According to a Penn Museum spokesperson, the new policy says that "the Museum will provide space for next-of-kin and descendants to access, view, and honor individuals housed in the Museum."
However, Monteiro and Muhammad said that they do not believe the Museum's policy extends far enough.
“Despite emphasizing the plan to engage descendant communities, the policy does not offer any mechanism for descendants or other concerned parties to report violations of the policy — much less explain what would happen if the policy is violated,” they wrote in a statement to the DP.
In 2021, the Penn Museum faced heavy scrutiny for holding onto the remains of MOVE bombing victims, which the University investigated. While any known MOVE remains were received by the Africa family in July 2021, activists alleged that Penn Museum holds previously undisclosed remains of MOVE bombing victims this past month.
Among Monteiro and Muhammad’s objections in court was the lack of descendant input in the treatment of the Morton Collection, as Penn Museum planned to bury the remains without identifying the deceased or attempting to connect them with their descendants.

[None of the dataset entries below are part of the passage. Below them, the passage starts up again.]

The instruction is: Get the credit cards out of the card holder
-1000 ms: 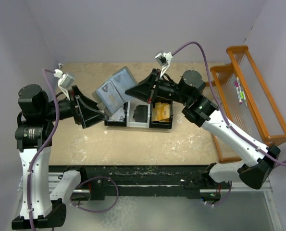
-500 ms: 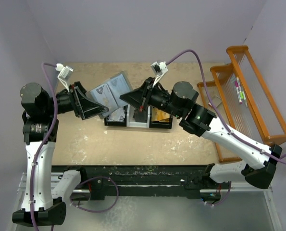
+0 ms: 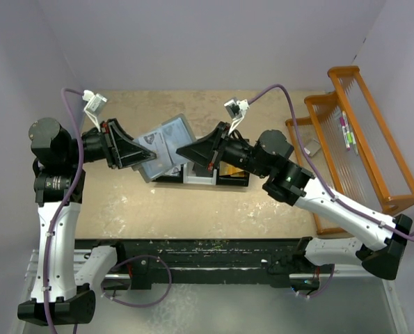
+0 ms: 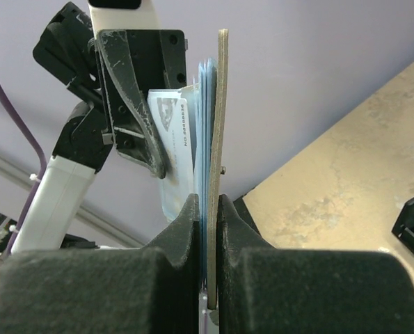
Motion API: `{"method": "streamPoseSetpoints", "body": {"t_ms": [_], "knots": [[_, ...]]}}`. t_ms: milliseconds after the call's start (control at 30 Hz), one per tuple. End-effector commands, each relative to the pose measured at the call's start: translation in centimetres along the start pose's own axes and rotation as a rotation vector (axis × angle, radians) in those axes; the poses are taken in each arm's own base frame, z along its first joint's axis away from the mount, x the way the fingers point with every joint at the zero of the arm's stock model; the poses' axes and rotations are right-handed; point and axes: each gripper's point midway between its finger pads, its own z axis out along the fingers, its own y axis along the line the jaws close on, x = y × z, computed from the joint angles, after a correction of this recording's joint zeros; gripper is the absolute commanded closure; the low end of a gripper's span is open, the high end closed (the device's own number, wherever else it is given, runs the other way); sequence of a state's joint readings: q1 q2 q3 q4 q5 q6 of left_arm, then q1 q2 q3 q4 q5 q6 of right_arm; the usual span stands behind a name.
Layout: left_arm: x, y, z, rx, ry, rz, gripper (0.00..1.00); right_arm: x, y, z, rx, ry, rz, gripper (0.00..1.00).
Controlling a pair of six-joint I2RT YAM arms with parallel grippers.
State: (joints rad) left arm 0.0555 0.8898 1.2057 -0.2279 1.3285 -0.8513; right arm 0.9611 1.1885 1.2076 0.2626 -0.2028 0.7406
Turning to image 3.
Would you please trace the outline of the grey card holder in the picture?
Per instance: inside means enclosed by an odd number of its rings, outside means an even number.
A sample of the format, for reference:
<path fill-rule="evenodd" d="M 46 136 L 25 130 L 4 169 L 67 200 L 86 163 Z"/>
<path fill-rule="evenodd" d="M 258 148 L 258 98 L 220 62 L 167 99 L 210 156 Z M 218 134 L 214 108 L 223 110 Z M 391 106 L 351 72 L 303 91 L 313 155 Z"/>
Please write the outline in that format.
<path fill-rule="evenodd" d="M 196 137 L 183 113 L 162 123 L 153 130 L 134 139 L 135 143 L 142 145 L 156 154 L 156 158 L 143 162 L 137 170 L 147 182 L 157 179 L 163 174 L 183 165 L 188 159 L 176 153 L 178 148 L 190 145 Z"/>

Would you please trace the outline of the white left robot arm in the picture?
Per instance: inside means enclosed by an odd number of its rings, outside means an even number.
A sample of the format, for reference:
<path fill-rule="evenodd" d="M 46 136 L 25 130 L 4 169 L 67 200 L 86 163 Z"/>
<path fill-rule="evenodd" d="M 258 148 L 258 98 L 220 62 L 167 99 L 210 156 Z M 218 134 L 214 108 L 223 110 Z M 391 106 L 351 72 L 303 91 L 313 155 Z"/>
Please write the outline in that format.
<path fill-rule="evenodd" d="M 127 256 L 112 246 L 97 246 L 81 269 L 74 270 L 83 164 L 105 160 L 112 169 L 132 168 L 156 155 L 134 142 L 115 118 L 76 138 L 56 119 L 42 118 L 31 125 L 29 138 L 40 244 L 35 284 L 29 300 L 18 305 L 17 317 L 38 326 L 88 324 L 95 314 L 96 285 L 108 270 L 124 270 Z"/>

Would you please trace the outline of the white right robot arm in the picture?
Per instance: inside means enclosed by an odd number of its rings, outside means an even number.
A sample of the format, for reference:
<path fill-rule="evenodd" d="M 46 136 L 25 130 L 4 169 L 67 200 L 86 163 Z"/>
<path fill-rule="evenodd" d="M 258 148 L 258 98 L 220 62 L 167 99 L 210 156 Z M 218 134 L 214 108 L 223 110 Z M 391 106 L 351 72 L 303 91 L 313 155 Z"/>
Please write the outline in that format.
<path fill-rule="evenodd" d="M 290 160 L 294 148 L 281 131 L 266 130 L 251 145 L 229 127 L 220 122 L 213 132 L 176 153 L 208 169 L 224 162 L 264 178 L 262 188 L 275 201 L 317 214 L 351 234 L 349 239 L 309 239 L 293 256 L 299 271 L 351 264 L 385 280 L 397 277 L 412 226 L 409 217 L 374 211 L 332 191 L 311 171 Z"/>

The new human remains policy is an ongoing process subject to an annual review. It follows a “Statement on Human Remains” published in 2017 and recommendations developed by the Morton Collection Committee regarding the treatment of the Morton Collection in April 2021. The Committee recommended that “the Museum should reassess its practices of collecting, storing, displaying, and researching human remains.”
The Human Remains Policy was first drafted between October and November of 2022 by the Museum's Human Remains Policy Committee, which was composed of representatives from both the Museum and the University.
“Centering the wishes of the descendant community would mean actually engaging them in the process of drafting this policy,” Monteiro and Muhammad wrote. “At no time were we contacted about this policy that claims to center descendant community wishes.”
The policy also says that human remains "collected unethically and without permission" will not be available for research or teaching, except for repatriation or community restoration research purposes. Monteiro and Muhammad expressed concerns that repatriation is not discussed widely enough.
"The entire policy is approached from the standpoint of what the museum and its visitors need, not what the dead and their descendants need," they wrote in a statement.